■ **Your objective**
Every line holding the word "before" should be copied from the material.

------------------------------------------------------------

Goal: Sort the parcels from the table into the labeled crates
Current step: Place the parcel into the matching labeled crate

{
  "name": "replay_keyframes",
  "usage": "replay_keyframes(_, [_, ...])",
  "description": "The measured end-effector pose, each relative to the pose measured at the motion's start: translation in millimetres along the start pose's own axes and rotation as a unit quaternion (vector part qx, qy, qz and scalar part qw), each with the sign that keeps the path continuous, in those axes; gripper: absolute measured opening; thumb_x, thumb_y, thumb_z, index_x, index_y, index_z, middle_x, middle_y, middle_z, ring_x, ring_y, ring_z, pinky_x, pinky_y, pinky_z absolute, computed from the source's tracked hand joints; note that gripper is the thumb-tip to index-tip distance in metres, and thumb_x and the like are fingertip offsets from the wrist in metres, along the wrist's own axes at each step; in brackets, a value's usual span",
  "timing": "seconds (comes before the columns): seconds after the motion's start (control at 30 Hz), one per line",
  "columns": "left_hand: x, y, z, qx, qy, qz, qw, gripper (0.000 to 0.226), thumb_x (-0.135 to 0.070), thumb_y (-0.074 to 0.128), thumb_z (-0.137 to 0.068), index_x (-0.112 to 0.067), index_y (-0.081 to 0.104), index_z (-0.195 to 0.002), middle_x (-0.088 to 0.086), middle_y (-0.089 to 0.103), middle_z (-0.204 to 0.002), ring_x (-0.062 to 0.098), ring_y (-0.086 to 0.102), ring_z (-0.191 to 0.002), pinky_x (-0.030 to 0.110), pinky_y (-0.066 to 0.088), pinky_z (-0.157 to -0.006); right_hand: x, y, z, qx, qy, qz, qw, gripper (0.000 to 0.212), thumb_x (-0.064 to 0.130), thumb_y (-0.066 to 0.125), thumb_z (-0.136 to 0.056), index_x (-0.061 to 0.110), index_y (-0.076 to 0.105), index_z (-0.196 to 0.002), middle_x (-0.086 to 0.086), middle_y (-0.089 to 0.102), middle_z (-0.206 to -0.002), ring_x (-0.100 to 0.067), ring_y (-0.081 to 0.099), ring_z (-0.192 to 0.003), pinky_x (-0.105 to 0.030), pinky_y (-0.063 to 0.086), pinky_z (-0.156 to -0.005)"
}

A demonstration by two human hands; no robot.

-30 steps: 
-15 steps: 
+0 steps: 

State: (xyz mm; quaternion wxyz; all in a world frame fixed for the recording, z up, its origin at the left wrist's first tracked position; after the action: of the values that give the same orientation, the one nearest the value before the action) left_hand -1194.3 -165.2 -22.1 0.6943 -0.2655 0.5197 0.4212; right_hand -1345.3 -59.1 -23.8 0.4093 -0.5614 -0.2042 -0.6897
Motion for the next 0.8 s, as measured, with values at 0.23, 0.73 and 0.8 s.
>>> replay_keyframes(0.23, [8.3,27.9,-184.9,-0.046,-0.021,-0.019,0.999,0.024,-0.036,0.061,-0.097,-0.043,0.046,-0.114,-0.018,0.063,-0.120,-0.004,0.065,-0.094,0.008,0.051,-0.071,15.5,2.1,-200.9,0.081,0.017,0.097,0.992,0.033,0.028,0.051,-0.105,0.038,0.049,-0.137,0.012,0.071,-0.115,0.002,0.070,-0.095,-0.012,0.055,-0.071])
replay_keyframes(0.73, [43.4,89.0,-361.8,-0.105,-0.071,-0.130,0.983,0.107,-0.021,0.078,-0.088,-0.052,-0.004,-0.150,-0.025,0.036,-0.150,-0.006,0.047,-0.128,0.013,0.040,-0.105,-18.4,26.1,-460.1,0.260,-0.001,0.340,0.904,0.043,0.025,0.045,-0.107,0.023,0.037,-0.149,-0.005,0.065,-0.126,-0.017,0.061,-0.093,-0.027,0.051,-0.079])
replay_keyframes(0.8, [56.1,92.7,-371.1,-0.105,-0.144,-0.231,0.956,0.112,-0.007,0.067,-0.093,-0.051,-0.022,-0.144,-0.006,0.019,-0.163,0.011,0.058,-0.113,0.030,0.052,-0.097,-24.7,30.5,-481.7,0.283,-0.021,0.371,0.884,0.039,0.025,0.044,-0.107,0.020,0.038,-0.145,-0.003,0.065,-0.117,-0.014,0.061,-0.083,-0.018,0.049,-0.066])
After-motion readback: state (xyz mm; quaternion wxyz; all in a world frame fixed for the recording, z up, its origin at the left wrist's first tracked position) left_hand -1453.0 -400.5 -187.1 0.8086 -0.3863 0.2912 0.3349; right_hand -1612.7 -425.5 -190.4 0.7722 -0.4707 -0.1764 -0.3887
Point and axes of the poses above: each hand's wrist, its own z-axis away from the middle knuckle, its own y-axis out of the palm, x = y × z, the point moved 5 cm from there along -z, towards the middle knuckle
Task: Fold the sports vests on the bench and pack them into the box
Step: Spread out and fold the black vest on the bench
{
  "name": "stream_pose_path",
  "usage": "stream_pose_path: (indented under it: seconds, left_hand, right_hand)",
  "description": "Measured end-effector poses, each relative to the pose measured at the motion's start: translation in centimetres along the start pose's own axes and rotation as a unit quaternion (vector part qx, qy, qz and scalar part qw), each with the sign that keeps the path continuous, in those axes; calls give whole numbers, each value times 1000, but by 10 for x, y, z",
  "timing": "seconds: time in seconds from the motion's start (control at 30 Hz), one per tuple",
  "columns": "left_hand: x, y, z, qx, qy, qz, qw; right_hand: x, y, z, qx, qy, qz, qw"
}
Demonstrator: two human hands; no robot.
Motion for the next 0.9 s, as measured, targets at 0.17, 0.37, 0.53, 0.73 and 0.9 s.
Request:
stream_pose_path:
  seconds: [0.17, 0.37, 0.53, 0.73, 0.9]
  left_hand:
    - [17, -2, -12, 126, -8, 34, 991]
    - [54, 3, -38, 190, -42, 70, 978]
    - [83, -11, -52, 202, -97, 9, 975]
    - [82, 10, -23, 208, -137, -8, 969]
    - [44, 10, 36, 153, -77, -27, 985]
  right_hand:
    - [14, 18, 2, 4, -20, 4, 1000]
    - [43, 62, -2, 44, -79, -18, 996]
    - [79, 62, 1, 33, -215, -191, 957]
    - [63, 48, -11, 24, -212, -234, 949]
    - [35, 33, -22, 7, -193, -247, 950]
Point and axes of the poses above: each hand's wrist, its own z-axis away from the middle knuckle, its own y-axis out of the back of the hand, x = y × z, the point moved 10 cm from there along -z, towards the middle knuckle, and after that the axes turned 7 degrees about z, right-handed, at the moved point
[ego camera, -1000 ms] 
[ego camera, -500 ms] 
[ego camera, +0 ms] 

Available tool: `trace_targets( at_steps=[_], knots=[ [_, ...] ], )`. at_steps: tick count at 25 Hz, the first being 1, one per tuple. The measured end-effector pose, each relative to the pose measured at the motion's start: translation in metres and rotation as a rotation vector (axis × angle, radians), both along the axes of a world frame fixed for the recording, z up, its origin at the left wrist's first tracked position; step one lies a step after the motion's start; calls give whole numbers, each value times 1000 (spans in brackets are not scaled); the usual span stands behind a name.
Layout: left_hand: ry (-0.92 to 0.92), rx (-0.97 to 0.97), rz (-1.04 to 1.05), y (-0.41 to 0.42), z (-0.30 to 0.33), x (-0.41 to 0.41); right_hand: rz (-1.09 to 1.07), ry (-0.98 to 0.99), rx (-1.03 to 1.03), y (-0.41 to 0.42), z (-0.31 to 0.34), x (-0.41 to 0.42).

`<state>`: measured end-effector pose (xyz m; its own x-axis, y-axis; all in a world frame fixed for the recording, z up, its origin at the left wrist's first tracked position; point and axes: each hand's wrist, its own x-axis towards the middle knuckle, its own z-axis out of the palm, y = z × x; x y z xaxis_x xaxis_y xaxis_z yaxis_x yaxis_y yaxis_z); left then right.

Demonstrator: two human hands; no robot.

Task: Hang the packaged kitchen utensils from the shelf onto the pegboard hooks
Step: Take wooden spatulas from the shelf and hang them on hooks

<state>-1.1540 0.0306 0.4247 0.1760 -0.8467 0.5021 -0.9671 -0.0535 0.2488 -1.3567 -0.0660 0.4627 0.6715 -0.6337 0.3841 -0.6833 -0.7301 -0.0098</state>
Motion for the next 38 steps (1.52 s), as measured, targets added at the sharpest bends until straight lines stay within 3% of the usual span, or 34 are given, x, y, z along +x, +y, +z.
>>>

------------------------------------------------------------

■ **Solution to the exercise**
  "timing": "seconds (comes before the columns): seconds after the motion's start (control at 30 Hz), one per line",
State: (xyz mm; quaternion wxyz; all in a world frame fixed for the recording, z up, its origin at the left wrist's first tracked position; after the action: of the values that give the same orientation, the one nearest the value before the action) left_hand -1194.3 -165.2 -22.1 0.6943 -0.2655 0.5197 0.4212; right_hand -1345.3 -59.1 -23.8 0.4093 -0.5614 -0.2042 -0.6897

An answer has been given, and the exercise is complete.